Esas pequeñas cosas

Cantaba Serrat aquello de ‘Esas pequeñas cosas’ y en una de las estrofas dibujaba este sentimiento: «Que el viento arrastra allá o aquí. Que te sonríen tristes y nos hacen que lloremos cuando nadie nos ve». Arranco con estos versos porque es el desazón que sintió una amiga cuando regresó a su casa y vio que los árboles, los que mecían sus horas, sus sueños, también todas sus debilidades, habían sido talados sin compasión con motivo de las obras que el Ayuntamiento de Zaragoza está acometiendo en la plaza San Miguel.

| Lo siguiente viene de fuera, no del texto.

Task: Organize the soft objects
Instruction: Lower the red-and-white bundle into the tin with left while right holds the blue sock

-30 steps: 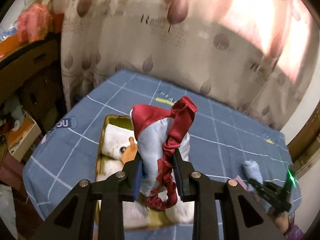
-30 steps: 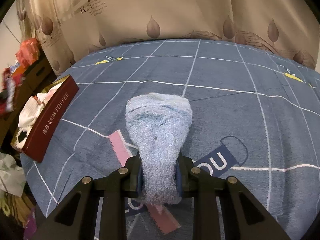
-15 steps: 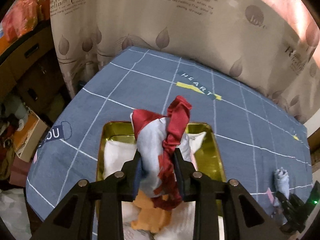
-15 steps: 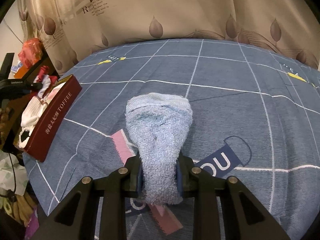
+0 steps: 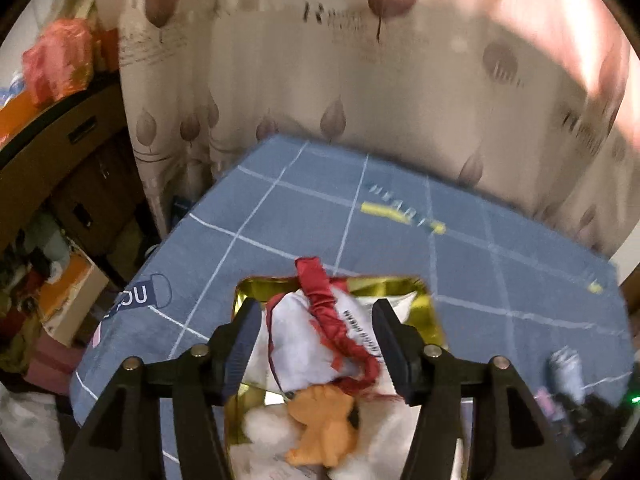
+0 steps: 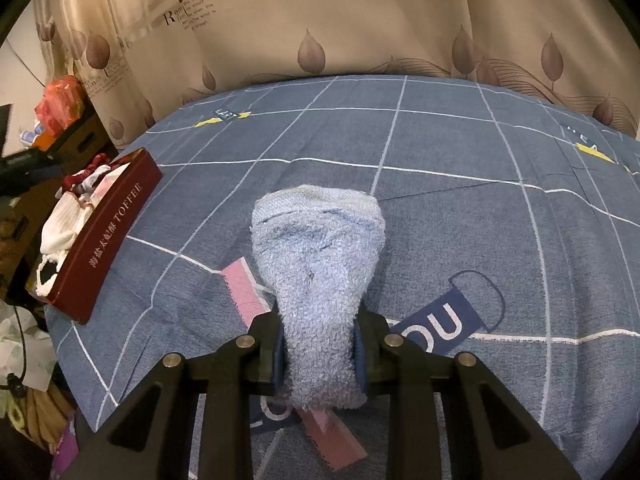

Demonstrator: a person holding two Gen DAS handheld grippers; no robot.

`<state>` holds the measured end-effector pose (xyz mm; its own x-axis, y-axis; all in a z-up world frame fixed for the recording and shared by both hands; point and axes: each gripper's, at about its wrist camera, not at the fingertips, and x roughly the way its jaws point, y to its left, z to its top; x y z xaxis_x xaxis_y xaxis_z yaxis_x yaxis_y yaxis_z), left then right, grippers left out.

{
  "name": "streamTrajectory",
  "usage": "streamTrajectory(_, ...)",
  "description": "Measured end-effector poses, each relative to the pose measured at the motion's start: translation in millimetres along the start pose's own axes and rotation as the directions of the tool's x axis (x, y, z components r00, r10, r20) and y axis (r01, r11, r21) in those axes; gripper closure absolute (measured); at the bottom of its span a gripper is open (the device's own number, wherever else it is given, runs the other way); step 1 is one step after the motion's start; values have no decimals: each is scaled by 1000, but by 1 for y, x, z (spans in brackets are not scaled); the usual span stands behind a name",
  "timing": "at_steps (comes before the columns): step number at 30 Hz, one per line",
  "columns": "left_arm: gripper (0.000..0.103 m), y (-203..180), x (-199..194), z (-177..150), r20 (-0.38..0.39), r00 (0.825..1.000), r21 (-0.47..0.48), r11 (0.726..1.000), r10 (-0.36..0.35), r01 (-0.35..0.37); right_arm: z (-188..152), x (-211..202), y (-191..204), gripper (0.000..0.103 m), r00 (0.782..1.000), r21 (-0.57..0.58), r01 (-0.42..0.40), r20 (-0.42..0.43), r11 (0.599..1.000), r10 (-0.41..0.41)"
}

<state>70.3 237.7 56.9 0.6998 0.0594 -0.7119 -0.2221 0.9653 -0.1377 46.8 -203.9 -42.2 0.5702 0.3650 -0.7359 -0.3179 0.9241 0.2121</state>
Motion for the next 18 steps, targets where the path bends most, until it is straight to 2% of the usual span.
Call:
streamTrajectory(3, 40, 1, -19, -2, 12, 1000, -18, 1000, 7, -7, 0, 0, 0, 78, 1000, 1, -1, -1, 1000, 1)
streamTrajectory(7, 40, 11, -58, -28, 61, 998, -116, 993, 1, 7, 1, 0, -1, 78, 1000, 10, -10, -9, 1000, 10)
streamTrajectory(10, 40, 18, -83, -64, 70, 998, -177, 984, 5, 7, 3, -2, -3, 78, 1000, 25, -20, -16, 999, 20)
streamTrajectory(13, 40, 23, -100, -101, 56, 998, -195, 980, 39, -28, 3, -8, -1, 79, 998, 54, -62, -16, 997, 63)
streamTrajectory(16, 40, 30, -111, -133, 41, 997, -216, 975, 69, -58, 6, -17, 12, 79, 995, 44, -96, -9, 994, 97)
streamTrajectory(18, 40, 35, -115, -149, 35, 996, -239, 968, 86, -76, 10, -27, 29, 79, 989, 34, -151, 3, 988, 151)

Sintió rabia, asco y un profundo desconcierto, porque ella pensaba que aquellos árboles centenarios eran intocables, pero no, y hoy son solo el recuerdo en una fotografía que provoca una lágrima cuando nadie nos ve. Porque ¿a quién le pueden importar unos pocos árboles centenarios? Quizá solo a ella que los abrazaba y hoy los echa de menos porque sabe que no volverán, quizá planten otros, pero no serán ni tan frondosos, ni tan esbeltos, ni bellos y lanza un quejido y mira lo que ya no existe y maldice decisiones que son arbitrarias y se estrellan ante un cementerio de troncos que solo unas horas antes eran vuelo, belleza, protección, abrazo, ciudad.